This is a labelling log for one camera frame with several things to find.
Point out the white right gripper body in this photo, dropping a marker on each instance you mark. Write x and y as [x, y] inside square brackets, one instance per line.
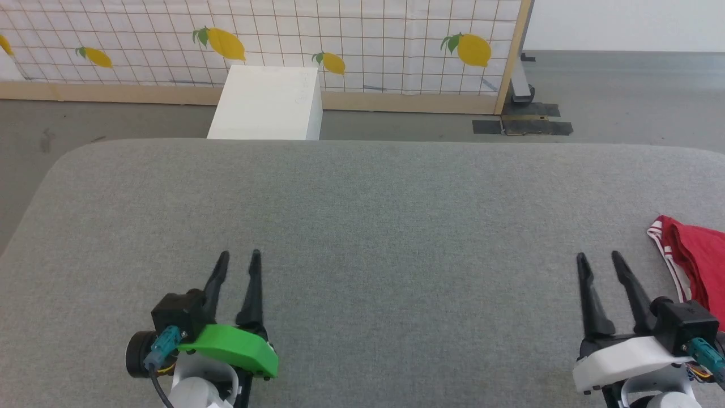
[623, 360]

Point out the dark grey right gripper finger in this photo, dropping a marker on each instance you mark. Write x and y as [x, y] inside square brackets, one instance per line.
[634, 294]
[595, 306]

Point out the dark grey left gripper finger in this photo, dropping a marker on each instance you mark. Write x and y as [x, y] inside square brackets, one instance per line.
[215, 289]
[253, 294]

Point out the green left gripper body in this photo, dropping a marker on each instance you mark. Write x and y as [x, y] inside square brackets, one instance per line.
[238, 348]

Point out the red and white garment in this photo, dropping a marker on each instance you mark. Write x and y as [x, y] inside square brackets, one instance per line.
[702, 260]

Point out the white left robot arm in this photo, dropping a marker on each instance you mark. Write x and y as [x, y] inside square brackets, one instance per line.
[198, 391]

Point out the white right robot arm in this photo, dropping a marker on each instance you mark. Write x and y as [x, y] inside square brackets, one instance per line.
[662, 394]

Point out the white box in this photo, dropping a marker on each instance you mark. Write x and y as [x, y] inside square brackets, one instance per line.
[266, 105]

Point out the black floor tape patch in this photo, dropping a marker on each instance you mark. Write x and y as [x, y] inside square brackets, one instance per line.
[524, 126]

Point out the grey metal partition foot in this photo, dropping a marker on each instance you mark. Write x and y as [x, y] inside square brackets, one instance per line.
[521, 85]

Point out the lemon print partition screen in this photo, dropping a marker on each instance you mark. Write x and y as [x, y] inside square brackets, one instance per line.
[283, 28]

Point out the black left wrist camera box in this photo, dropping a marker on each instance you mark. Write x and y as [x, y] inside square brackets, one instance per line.
[178, 309]

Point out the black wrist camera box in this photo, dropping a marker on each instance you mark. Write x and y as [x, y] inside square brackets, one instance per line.
[685, 323]
[178, 309]

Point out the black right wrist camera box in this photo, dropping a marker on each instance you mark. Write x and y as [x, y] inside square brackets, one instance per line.
[685, 323]

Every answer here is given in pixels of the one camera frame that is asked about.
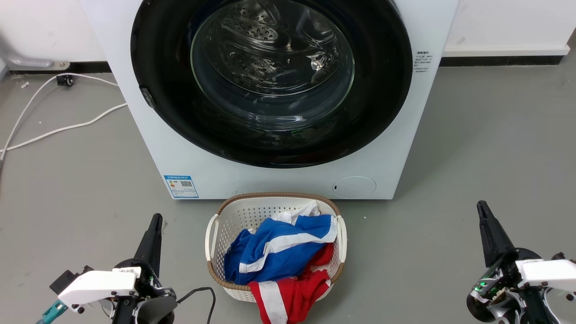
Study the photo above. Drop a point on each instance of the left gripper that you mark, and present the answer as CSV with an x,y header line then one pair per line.
x,y
146,288

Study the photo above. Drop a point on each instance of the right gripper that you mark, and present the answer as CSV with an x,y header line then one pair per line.
x,y
499,292

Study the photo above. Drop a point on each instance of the white front-load washing machine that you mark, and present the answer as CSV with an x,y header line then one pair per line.
x,y
252,180

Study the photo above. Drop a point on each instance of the black round washer door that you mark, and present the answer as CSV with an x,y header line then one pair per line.
x,y
378,112

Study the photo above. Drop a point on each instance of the blue energy label sticker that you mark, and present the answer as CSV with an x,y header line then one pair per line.
x,y
181,186

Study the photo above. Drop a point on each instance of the white plastic laundry basket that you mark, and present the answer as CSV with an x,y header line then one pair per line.
x,y
243,216

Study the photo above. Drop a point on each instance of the blue and white garment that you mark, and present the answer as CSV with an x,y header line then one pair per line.
x,y
274,252

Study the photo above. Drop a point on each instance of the round white filter cover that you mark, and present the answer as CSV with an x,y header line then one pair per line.
x,y
354,186

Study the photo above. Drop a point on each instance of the red and white garment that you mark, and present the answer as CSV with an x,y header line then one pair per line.
x,y
297,292

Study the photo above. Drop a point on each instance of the small black text sticker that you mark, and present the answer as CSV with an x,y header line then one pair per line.
x,y
423,61

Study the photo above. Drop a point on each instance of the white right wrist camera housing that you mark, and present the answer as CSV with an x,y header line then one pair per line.
x,y
549,272

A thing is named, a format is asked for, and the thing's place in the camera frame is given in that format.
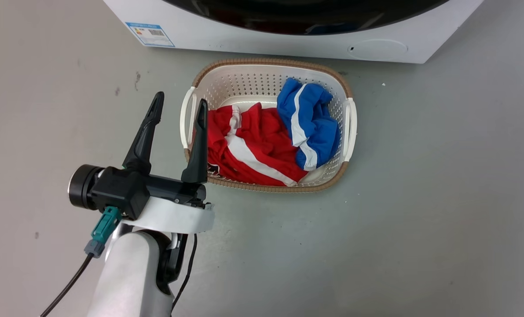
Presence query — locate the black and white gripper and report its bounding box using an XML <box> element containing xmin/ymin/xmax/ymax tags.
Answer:
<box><xmin>122</xmin><ymin>92</ymin><xmax>215</xmax><ymax>234</ymax></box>

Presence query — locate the white washing machine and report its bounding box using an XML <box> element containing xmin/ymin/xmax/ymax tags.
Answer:
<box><xmin>103</xmin><ymin>0</ymin><xmax>485</xmax><ymax>64</ymax></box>

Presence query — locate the black washing machine door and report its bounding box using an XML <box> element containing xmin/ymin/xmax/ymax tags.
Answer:
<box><xmin>161</xmin><ymin>0</ymin><xmax>450</xmax><ymax>36</ymax></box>

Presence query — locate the red white garment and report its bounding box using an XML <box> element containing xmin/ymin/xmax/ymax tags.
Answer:
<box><xmin>193</xmin><ymin>103</ymin><xmax>309</xmax><ymax>187</ymax></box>

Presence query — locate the blue white energy label sticker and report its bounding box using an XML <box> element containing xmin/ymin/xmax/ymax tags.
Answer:
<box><xmin>125</xmin><ymin>22</ymin><xmax>176</xmax><ymax>48</ymax></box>

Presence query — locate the white laundry basket brown rim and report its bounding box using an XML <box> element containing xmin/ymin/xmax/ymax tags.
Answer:
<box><xmin>180</xmin><ymin>58</ymin><xmax>358</xmax><ymax>193</ymax></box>

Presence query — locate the blue white garment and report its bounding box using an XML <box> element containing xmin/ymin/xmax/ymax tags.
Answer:
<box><xmin>276</xmin><ymin>77</ymin><xmax>342</xmax><ymax>172</ymax></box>

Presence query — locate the teal cable connector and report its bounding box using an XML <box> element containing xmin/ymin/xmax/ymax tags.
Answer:
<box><xmin>84</xmin><ymin>206</ymin><xmax>123</xmax><ymax>258</ymax></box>

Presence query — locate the thin black cable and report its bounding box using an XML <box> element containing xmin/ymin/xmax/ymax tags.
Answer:
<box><xmin>40</xmin><ymin>254</ymin><xmax>94</xmax><ymax>317</ymax></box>
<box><xmin>170</xmin><ymin>234</ymin><xmax>198</xmax><ymax>316</ymax></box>

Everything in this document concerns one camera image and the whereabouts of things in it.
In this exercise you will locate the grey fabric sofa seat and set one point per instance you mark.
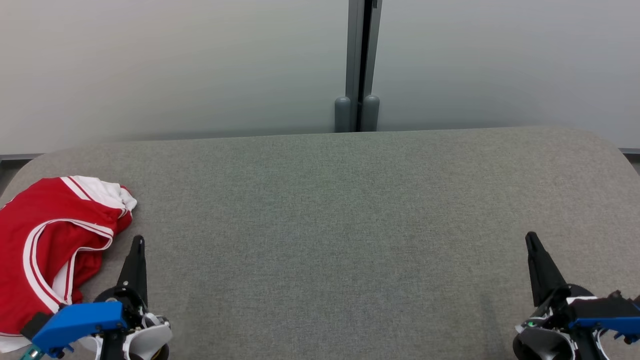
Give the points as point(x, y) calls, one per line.
point(330, 225)

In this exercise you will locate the grey cylinder post bumper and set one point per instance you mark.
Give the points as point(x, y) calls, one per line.
point(370, 114)
point(343, 115)

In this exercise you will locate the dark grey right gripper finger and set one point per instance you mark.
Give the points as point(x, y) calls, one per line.
point(545, 275)

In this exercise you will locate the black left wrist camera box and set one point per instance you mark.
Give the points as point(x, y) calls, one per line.
point(35, 325)

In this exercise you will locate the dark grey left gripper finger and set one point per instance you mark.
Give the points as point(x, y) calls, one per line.
point(136, 270)

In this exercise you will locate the red jersey with white sleeves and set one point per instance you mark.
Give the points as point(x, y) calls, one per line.
point(55, 210)

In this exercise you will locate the grey metal door post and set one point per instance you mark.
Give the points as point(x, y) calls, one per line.
point(363, 50)

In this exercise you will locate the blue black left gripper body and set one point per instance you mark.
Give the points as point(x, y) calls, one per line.
point(80, 322)

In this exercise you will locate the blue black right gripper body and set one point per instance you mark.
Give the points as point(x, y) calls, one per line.
point(595, 312)

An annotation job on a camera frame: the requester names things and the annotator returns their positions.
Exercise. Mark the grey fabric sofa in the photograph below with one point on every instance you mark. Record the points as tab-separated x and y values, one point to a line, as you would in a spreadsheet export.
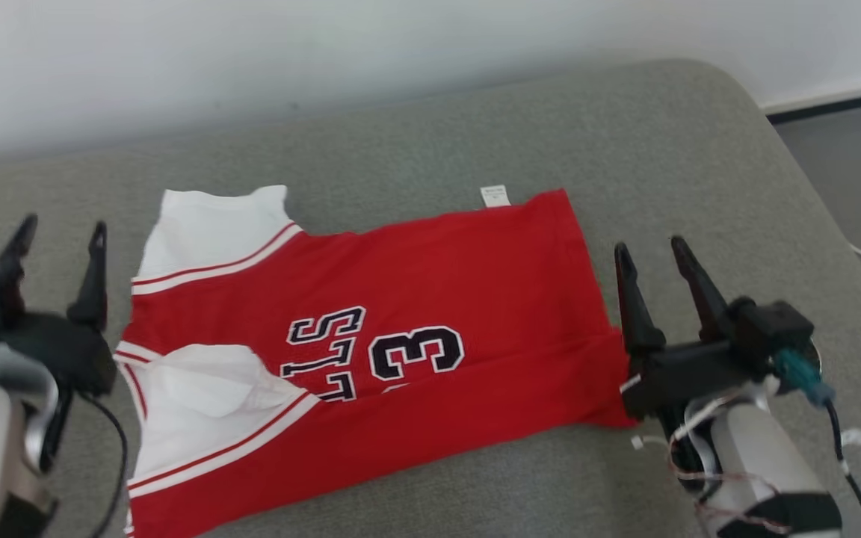
400	134

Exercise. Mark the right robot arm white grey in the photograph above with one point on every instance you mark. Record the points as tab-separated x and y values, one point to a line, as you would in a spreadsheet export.
752	448

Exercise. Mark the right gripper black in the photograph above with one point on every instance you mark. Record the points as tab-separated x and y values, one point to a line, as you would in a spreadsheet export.
684	373

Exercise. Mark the red basketball jersey white trim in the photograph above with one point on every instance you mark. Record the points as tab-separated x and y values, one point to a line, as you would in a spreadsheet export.
438	261

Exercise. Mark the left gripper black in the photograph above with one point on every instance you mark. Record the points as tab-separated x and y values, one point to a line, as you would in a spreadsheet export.
72	351

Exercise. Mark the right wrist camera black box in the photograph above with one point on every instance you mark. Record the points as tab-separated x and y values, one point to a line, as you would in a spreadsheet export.
774	325

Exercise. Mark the wall baseboard with dark strip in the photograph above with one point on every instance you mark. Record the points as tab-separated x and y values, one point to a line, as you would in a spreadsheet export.
841	104

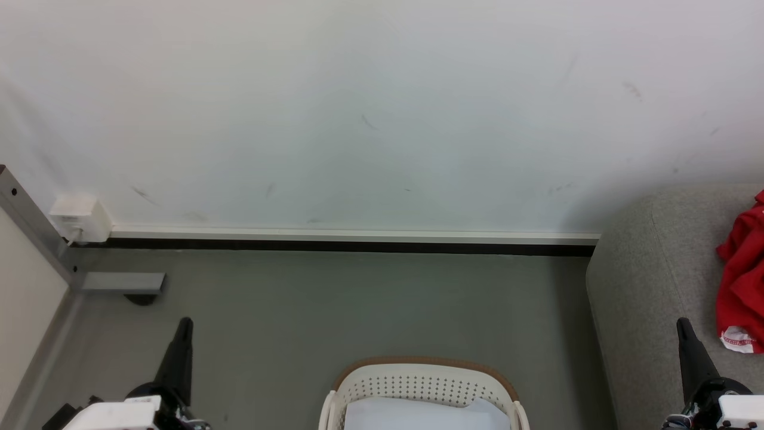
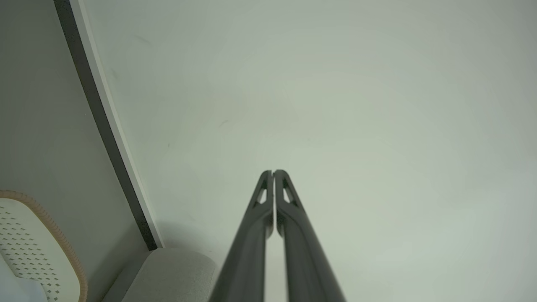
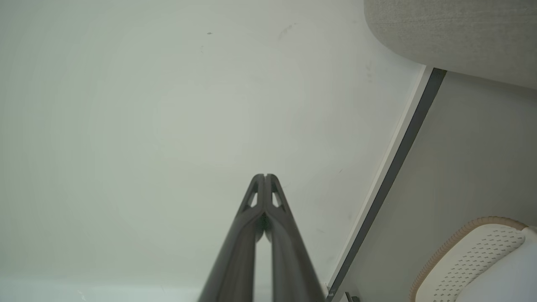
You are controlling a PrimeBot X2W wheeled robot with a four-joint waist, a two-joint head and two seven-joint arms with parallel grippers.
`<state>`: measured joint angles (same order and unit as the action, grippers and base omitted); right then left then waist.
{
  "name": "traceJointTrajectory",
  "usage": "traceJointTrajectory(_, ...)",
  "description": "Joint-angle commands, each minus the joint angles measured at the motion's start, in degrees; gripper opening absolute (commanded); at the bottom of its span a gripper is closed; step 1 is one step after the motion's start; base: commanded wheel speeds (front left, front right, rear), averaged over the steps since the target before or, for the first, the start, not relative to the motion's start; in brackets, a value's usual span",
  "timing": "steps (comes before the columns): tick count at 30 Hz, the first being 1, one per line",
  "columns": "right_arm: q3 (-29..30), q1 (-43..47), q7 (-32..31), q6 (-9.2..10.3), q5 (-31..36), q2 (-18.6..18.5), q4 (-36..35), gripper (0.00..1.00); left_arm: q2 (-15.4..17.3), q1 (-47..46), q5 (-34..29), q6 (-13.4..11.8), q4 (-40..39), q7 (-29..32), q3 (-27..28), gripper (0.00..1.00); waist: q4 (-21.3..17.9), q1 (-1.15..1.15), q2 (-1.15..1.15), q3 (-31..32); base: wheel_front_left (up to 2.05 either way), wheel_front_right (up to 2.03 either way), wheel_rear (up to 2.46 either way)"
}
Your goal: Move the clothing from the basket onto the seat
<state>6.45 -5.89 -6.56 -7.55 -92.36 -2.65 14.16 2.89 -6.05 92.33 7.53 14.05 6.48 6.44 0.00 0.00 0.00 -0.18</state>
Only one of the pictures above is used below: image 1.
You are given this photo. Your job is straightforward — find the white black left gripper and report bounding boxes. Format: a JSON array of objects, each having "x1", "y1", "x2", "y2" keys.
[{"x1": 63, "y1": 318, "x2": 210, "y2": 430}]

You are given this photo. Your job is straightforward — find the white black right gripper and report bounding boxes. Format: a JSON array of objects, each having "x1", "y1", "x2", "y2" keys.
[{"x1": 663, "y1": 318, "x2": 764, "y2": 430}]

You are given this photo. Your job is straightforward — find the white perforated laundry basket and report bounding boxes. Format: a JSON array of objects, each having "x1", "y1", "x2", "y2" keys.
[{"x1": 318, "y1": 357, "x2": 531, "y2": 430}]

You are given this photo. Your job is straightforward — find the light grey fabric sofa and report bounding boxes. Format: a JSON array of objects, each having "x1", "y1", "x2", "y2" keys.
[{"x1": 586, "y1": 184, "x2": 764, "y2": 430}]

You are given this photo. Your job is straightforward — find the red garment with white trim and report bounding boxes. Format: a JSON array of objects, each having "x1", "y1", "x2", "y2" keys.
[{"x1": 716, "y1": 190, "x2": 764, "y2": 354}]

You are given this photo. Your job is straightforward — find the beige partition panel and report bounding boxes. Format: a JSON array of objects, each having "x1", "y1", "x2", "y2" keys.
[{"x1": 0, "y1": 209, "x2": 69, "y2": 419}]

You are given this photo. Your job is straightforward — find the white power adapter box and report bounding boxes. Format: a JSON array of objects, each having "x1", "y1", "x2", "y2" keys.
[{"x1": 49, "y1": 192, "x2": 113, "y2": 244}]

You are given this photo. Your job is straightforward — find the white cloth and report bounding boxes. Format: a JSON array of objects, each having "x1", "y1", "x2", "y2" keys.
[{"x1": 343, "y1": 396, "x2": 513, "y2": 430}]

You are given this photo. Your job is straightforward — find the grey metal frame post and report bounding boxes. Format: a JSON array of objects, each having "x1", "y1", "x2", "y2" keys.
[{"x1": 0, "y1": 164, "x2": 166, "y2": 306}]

== == ==

» **Directions for this task**: In the listing above, transcribe exactly everything from the line containing "You are controlling" down to the line containing "(comes before the", including both and nothing more.

» **Response for this exercise**:
You are controlling a PrimeBot X2W wheeled robot with a four-joint waist, a two-joint head and two seven-joint arms with parallel grippers.
`<state>`: measured joint angles (same order and unit as the action, grippers and base omitted); right then left then waist.
{
  "name": "traceJointTrajectory",
  "usage": "traceJointTrajectory(_, ...)",
  "description": "Joint-angle commands, each minus the joint angles measured at the motion's start, in degrees; gripper opening absolute (commanded); at the bottom of its span a gripper is closed; step 1 is one step after the motion's start; base: commanded wheel speeds (front left, front right, rear), averaged over the steps since the target before or, for the first, the start, not relative to the motion's start; in brackets, a value's usual span",
  "timing": "steps (comes before the columns): tick count at 30 Hz, the first being 1, one per line",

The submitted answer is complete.